Approximately 150′ upriver from the old bridge, a new 13 span steel truss bridge was built, this time with only one draw-span. The new double-tracked structure was opened for traffic on August 25, 1904. As originally constructed, it was 2,529 feet long with 11 fixed truss spans and a swing draw span of 280 feet, 6 inches across two 100 ft. clear channels.
All steel placed for the new bridge was previously used except for the swing draw and one of the truss spans. Five of the spans were made of wrought iron dating from 1892 and five more were made of steel dating from 1898. All this used iron had come from a bridge formerly crossing the Delaware River at Trenton, NJ. This ‘new’ Long Bridge cost $927,000 including approaches to reassemble and complete.

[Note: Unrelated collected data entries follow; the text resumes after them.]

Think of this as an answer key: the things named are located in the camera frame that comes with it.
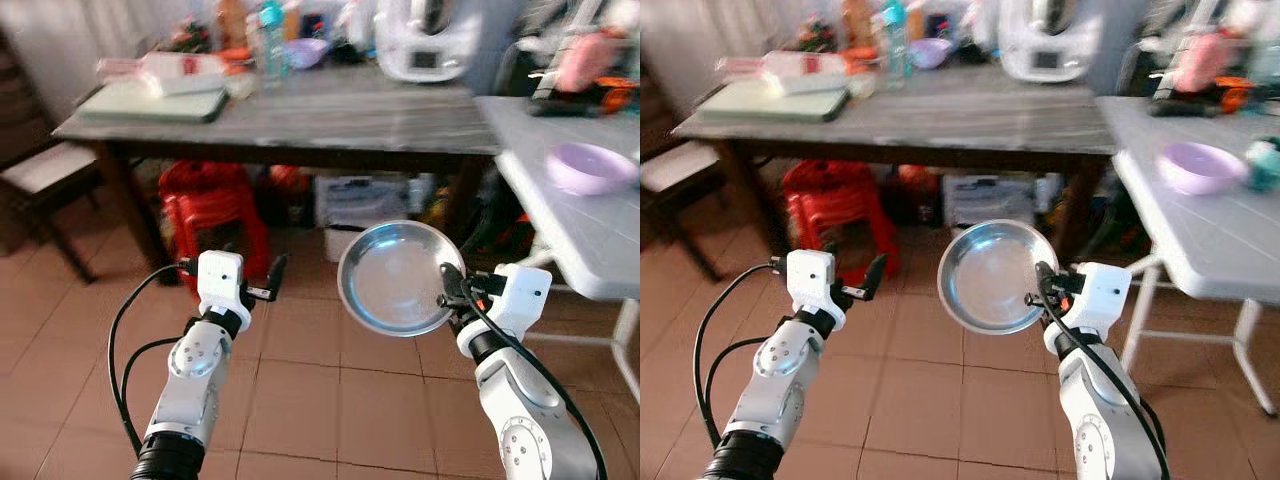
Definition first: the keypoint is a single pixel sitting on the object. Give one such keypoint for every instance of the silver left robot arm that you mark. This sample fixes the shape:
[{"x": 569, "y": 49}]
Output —
[
  {"x": 195, "y": 380},
  {"x": 780, "y": 380}
]

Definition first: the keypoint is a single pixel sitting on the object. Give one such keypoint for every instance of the white storage box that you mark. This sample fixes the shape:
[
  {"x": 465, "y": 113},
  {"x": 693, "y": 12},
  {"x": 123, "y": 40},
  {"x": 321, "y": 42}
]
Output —
[
  {"x": 990, "y": 195},
  {"x": 360, "y": 200}
]

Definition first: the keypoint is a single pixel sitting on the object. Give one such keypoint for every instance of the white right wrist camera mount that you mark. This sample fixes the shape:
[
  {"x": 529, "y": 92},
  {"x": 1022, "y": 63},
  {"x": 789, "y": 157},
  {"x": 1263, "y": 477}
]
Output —
[
  {"x": 1100, "y": 292},
  {"x": 522, "y": 295}
]

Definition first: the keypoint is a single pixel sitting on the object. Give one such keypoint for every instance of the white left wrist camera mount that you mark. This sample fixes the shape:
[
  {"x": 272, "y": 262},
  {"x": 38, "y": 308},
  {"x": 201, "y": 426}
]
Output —
[
  {"x": 810, "y": 276},
  {"x": 220, "y": 280}
]

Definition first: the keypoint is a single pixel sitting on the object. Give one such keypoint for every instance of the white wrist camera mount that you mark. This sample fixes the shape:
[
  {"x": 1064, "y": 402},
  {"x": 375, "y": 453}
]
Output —
[
  {"x": 220, "y": 280},
  {"x": 1100, "y": 292},
  {"x": 522, "y": 295},
  {"x": 810, "y": 276}
]

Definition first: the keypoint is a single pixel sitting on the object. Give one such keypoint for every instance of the large purple plastic bowl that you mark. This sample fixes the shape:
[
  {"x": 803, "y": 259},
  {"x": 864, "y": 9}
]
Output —
[
  {"x": 588, "y": 168},
  {"x": 1200, "y": 168}
]

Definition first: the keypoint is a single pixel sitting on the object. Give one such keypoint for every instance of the clear bottle teal cap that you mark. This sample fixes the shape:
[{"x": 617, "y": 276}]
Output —
[
  {"x": 272, "y": 45},
  {"x": 896, "y": 45}
]

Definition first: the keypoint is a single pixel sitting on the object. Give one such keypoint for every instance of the teal cup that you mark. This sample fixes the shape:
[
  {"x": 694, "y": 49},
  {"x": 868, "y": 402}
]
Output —
[{"x": 1265, "y": 165}]

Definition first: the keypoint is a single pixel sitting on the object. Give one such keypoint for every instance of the pink container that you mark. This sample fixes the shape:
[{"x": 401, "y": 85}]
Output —
[
  {"x": 1200, "y": 62},
  {"x": 585, "y": 62}
]

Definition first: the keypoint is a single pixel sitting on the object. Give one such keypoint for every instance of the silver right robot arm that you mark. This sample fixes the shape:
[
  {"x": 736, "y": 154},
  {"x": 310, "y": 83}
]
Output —
[
  {"x": 1100, "y": 420},
  {"x": 525, "y": 420}
]

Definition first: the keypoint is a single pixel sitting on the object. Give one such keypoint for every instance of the dark wooden table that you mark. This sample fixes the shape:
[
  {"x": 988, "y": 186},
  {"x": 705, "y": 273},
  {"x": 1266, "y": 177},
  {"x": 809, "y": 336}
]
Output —
[
  {"x": 950, "y": 125},
  {"x": 330, "y": 125}
]

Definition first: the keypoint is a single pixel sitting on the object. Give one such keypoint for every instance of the white kitchen appliance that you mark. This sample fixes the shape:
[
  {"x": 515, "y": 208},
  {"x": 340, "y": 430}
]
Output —
[
  {"x": 1048, "y": 45},
  {"x": 425, "y": 45}
]

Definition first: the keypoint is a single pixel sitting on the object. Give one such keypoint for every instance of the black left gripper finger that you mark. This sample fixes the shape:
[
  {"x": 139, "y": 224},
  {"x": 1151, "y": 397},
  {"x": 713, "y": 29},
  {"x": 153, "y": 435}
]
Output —
[
  {"x": 278, "y": 275},
  {"x": 874, "y": 275}
]

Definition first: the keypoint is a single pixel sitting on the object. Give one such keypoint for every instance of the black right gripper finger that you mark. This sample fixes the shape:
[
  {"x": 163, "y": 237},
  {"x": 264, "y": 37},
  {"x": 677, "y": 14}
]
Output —
[
  {"x": 455, "y": 285},
  {"x": 1046, "y": 285}
]

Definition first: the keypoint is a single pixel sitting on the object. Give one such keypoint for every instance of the orange and black tool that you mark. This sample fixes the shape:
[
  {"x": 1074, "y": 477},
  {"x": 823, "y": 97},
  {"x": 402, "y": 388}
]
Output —
[
  {"x": 1235, "y": 95},
  {"x": 618, "y": 95}
]

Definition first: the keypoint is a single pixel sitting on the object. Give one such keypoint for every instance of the small purple bowl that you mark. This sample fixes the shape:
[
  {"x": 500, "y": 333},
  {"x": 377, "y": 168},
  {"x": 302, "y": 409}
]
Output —
[
  {"x": 307, "y": 53},
  {"x": 930, "y": 53}
]

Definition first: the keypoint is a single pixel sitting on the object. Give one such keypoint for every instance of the round steel plate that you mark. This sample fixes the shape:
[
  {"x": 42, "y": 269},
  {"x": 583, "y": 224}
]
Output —
[
  {"x": 990, "y": 278},
  {"x": 395, "y": 280}
]

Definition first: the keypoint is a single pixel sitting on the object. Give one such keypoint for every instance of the red plastic stool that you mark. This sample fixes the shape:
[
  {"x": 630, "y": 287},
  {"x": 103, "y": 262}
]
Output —
[
  {"x": 210, "y": 210},
  {"x": 835, "y": 205}
]

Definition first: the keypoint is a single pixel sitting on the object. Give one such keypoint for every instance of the dark wooden chair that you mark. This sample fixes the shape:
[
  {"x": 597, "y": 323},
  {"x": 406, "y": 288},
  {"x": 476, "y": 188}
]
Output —
[
  {"x": 675, "y": 170},
  {"x": 45, "y": 175}
]

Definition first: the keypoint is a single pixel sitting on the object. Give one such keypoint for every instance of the white and red packet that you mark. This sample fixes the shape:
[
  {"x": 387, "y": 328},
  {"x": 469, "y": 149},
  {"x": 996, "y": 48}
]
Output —
[
  {"x": 800, "y": 70},
  {"x": 180, "y": 70}
]

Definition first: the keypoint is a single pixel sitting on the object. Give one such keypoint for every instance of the white folding table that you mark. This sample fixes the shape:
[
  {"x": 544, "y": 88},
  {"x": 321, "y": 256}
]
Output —
[
  {"x": 580, "y": 230},
  {"x": 1210, "y": 235}
]

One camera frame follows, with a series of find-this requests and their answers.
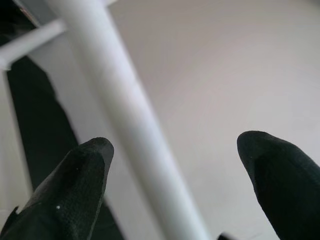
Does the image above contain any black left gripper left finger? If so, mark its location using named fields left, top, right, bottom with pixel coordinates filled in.
left=0, top=136, right=115, bottom=240

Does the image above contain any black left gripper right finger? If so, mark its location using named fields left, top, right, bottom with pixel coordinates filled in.
left=236, top=130, right=320, bottom=240

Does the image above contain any black tablecloth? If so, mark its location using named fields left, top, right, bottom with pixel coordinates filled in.
left=6, top=56, right=123, bottom=240

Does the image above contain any white plastic table leg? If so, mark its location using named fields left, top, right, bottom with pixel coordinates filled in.
left=48, top=0, right=212, bottom=240

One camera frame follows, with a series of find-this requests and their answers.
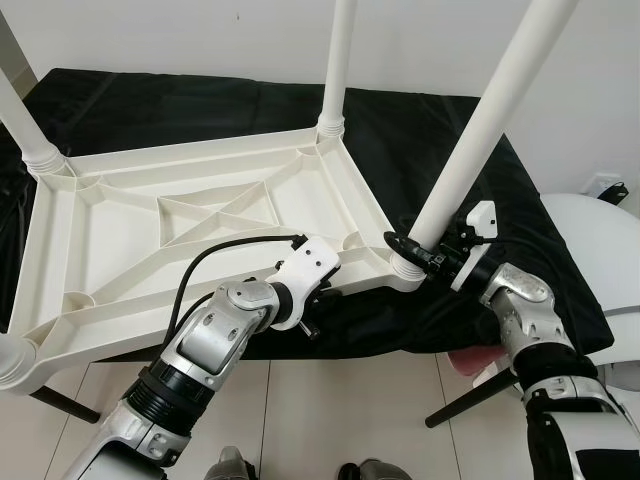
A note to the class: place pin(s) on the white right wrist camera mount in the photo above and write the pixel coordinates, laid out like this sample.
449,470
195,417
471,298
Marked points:
480,220

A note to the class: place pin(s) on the pink cloth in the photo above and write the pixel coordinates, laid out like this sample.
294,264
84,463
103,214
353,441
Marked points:
478,360

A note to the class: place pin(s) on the white plastic table leg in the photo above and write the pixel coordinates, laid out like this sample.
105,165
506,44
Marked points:
15,365
35,135
490,110
337,60

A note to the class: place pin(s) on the white plastic table top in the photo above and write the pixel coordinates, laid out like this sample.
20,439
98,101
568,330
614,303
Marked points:
70,260

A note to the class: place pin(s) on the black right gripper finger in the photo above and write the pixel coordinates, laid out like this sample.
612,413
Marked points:
405,248

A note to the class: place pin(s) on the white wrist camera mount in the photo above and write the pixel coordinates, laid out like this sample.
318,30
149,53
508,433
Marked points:
480,220
310,265

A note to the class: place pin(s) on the black metal table leg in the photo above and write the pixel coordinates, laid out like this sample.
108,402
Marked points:
470,400
68,404

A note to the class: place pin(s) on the black power plug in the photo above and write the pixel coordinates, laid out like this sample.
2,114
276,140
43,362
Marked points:
614,193

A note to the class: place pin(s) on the white wall socket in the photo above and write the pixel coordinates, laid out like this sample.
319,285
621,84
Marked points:
603,183

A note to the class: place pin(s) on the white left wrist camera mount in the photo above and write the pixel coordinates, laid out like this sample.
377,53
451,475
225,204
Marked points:
310,265

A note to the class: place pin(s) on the white dome litter box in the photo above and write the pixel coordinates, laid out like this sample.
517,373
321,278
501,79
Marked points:
600,260

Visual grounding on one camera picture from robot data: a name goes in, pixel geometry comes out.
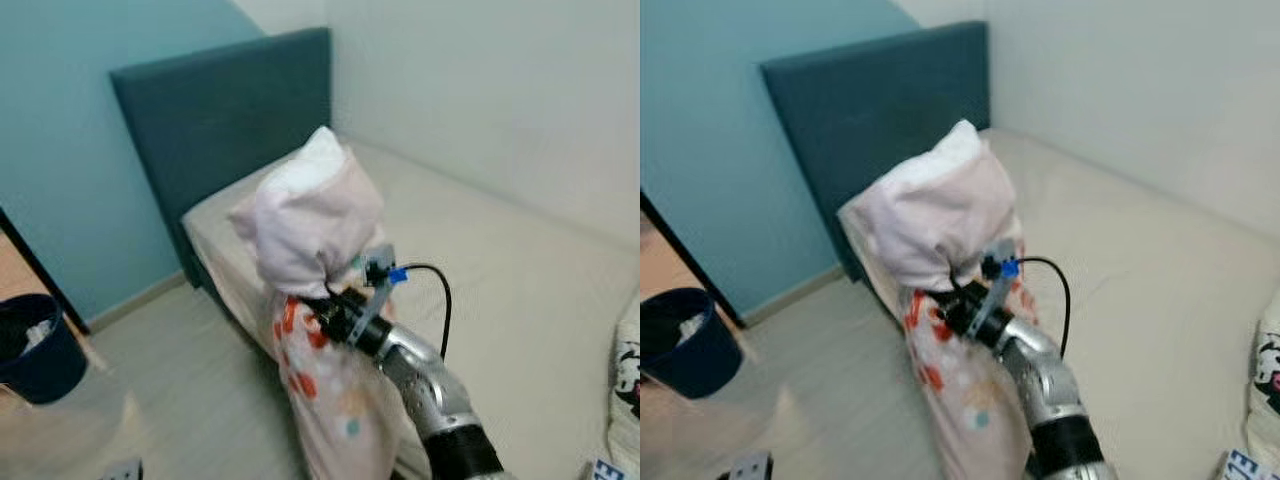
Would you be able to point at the pink patterned pillow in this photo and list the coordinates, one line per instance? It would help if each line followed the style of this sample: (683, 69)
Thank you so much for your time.
(310, 220)
(940, 215)

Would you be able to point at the cream cartoon print blanket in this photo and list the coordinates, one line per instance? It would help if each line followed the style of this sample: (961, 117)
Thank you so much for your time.
(1265, 370)
(625, 380)

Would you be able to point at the white and blue printed box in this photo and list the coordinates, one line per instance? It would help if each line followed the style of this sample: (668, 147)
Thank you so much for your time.
(607, 470)
(1252, 466)

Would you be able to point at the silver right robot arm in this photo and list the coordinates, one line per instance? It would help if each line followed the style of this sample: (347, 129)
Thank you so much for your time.
(440, 400)
(1060, 395)

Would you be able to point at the cream sheeted mattress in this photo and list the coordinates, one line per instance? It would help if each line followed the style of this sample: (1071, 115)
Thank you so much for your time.
(1150, 280)
(520, 300)

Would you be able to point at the dark blue waste bin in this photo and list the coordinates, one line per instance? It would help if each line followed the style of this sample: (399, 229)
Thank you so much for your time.
(695, 365)
(45, 370)

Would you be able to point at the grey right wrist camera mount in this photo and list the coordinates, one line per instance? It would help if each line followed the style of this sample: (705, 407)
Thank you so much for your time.
(378, 285)
(1000, 280)

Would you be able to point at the black door frame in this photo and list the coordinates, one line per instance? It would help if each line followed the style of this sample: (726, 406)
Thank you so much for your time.
(45, 270)
(690, 260)

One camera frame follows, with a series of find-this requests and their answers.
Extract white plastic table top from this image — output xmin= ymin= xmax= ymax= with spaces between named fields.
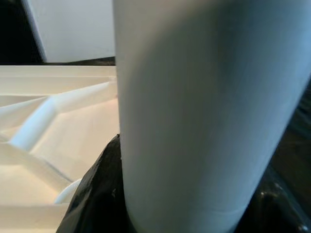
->
xmin=0 ymin=65 xmax=121 ymax=233

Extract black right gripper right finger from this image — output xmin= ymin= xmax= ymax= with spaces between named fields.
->
xmin=245 ymin=167 xmax=311 ymax=233

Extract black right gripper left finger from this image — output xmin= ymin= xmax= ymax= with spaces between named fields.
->
xmin=57 ymin=134 xmax=137 ymax=233

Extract black plastic table cover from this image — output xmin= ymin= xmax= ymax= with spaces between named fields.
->
xmin=46 ymin=55 xmax=311 ymax=195

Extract white plastic table leg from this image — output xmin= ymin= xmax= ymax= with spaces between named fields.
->
xmin=112 ymin=0 xmax=311 ymax=233

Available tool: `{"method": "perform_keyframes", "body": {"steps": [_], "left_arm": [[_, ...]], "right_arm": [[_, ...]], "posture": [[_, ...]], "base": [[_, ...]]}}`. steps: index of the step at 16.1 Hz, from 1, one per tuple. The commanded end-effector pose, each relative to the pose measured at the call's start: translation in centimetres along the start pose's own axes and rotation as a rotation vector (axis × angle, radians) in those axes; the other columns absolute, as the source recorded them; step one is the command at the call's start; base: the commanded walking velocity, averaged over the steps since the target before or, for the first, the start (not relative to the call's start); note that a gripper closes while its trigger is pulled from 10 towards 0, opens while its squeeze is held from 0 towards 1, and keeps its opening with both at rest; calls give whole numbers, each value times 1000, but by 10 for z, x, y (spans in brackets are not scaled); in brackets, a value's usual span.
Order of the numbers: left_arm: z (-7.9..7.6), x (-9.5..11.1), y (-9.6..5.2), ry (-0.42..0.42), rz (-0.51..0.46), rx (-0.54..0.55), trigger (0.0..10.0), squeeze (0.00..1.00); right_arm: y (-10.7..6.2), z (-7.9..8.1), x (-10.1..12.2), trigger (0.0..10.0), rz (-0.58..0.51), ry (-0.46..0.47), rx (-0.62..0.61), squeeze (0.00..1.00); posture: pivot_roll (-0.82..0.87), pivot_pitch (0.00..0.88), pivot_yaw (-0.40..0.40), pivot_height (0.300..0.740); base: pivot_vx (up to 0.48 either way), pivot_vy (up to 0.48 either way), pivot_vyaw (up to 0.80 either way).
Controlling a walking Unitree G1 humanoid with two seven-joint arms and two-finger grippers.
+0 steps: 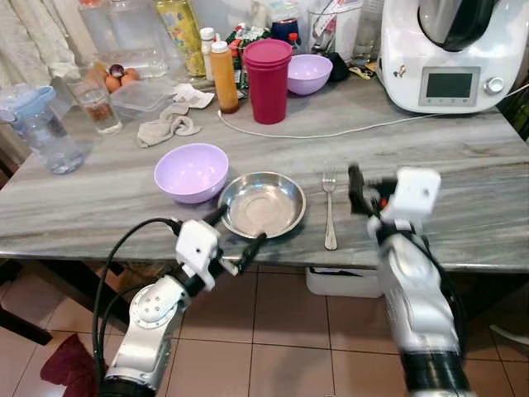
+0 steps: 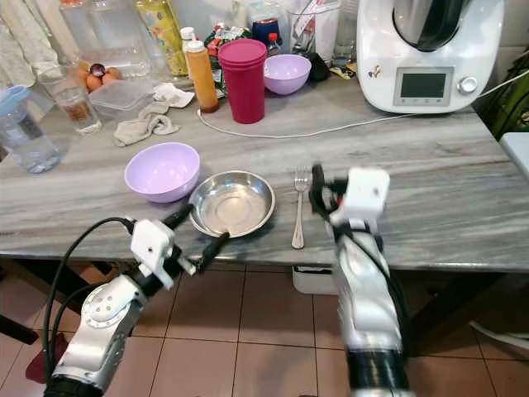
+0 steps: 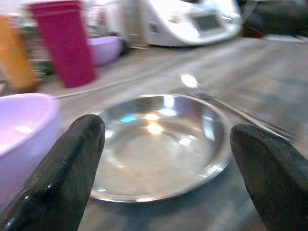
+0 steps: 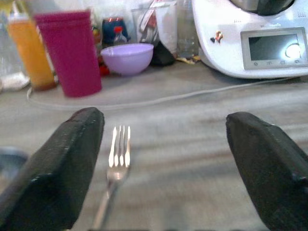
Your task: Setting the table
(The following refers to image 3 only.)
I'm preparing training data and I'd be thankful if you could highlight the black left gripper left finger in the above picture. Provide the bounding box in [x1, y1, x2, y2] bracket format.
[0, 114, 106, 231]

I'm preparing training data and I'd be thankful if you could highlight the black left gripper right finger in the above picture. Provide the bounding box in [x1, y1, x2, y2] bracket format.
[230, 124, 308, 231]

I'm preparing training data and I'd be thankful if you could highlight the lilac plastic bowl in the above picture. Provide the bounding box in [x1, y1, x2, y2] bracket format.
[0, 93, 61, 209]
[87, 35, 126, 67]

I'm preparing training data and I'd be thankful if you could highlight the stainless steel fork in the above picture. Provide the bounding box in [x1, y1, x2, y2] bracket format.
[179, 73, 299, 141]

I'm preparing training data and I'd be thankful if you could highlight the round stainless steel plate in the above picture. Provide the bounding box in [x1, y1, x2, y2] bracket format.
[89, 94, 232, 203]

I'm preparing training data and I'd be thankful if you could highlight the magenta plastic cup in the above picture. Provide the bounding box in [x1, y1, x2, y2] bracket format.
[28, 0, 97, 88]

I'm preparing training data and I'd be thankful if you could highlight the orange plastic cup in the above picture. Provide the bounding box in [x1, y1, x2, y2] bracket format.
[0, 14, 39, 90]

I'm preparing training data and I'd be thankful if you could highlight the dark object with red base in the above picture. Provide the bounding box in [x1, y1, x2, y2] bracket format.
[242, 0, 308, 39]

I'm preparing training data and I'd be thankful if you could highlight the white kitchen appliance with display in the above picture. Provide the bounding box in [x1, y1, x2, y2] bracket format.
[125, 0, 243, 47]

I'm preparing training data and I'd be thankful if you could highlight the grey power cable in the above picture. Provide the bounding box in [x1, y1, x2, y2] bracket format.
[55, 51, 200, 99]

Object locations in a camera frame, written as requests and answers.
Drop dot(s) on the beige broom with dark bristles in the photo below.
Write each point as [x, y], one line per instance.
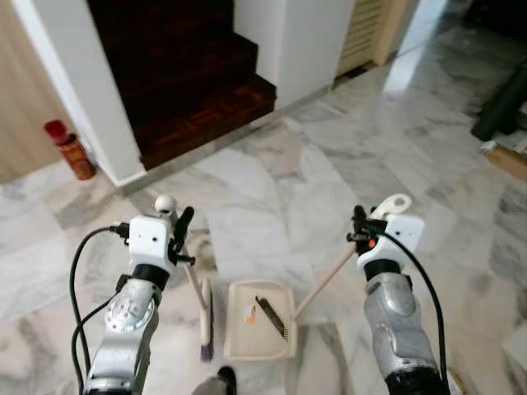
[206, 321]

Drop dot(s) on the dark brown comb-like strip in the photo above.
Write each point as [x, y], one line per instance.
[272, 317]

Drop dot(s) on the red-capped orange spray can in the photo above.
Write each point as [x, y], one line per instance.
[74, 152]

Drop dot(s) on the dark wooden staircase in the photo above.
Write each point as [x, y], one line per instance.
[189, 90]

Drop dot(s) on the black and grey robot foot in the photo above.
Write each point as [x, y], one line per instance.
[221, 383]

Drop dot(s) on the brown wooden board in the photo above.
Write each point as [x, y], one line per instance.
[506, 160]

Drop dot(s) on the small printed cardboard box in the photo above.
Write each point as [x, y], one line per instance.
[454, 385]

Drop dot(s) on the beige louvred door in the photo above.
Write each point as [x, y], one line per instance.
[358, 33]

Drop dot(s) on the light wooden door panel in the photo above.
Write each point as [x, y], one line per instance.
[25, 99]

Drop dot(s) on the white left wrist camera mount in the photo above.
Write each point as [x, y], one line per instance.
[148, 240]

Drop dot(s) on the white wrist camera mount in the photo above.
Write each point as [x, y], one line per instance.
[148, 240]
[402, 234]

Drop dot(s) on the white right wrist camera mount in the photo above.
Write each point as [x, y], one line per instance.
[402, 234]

Five hundred feet farther upriver, a new highway bridge, with a swing-span similar to the railroad’s, was opened on February 12, 1906. The trolley line’s tracks were placed on the deck of this new thoroughly modern bridge with 11 fixed spans plus a swing span of steel truss construction.
This structure cost $1,196,000 including $219,703 for the land and secondary bridge over the Washington Channel (the earlier site of the second draw span). The bridge was 2,667 ft long, 40 feet wide and provided for a 21 ft. clearance above mean low tide.
Two years after completion, the new Highway Bridge was entertaining average daily traffic of 252 trolley cars, 103 automobiles, 780 double teams, 369 single teams, 9 equestrians and 543 pedestrians. Nearly a hundred years later, this writer thinks the overall average daily traffic has increased just a tad bit over these intervening years; don’t you think?
Interestingly for river traffic, the new railroad bridge, while nearly doubling its former low river clearance, still had an 18″ lower margin than the Highway Bridge. Equally intriguing, due to the grade separations taking place and with all the new construction, the moving of the trolley operations was not completed until April 8, 1906 and for a while, at least, it appears there was simultaneous use of all three structures! Some time after late 1906 the old, unsightly Long Bridge was demolished to the regret of no one.
Finally, in 1918 the actual ownership of the Long Bridge was officially in the name of the Pennsylvania Railroad, even though they had, in fact, controlled a structure at this locale for nearly 50 years by this time.
In July 1928 the Highway Bridge was closed for repairs for a short time, perhaps in preparation for the Mount Vernon Memorial Highway construction about to commence soon afterward.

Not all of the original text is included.